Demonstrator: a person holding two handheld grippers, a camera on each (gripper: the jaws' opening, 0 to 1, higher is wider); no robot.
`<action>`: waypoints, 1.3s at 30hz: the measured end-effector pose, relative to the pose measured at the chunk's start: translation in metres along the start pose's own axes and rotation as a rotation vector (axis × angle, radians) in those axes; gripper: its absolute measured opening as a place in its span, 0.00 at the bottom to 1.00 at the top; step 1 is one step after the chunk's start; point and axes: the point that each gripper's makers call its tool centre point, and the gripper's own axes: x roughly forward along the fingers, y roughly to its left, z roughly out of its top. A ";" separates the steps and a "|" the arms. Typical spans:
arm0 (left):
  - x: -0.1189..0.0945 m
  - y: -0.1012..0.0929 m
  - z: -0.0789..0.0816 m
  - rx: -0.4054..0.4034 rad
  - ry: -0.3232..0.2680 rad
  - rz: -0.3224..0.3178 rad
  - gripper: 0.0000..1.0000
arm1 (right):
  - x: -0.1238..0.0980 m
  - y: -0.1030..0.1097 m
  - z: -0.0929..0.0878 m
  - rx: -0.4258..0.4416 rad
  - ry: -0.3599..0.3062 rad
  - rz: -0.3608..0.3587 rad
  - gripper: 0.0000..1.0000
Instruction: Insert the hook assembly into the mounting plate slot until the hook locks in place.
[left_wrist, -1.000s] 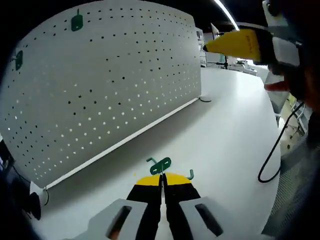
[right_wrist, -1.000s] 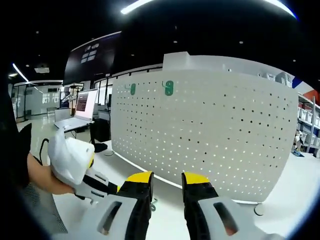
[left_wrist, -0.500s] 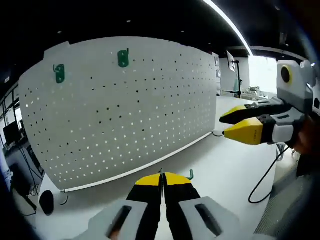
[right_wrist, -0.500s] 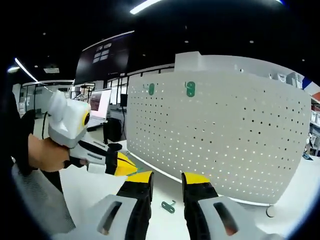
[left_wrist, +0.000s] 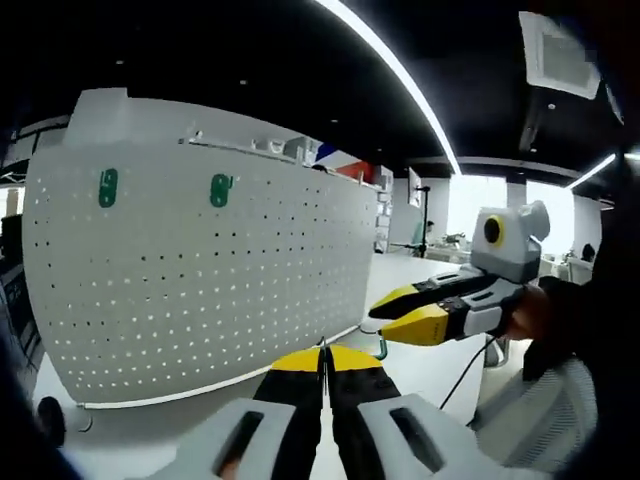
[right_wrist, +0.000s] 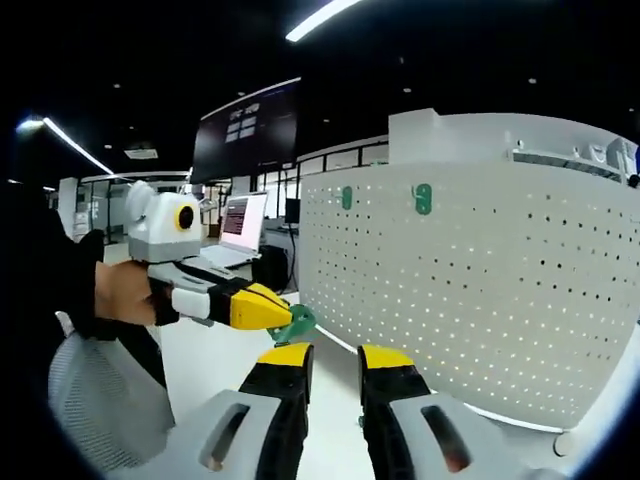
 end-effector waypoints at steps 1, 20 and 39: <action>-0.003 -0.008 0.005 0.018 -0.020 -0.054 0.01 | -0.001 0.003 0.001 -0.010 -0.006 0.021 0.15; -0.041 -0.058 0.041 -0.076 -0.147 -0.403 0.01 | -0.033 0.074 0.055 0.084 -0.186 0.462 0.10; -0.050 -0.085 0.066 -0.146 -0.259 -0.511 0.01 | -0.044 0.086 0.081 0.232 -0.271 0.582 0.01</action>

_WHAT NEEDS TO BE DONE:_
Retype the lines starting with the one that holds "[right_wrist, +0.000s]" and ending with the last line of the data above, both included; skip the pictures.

_REPLY:_
[right_wrist, +0.000s] 
 end-effector waypoints at steps 1, 20 and 39: <action>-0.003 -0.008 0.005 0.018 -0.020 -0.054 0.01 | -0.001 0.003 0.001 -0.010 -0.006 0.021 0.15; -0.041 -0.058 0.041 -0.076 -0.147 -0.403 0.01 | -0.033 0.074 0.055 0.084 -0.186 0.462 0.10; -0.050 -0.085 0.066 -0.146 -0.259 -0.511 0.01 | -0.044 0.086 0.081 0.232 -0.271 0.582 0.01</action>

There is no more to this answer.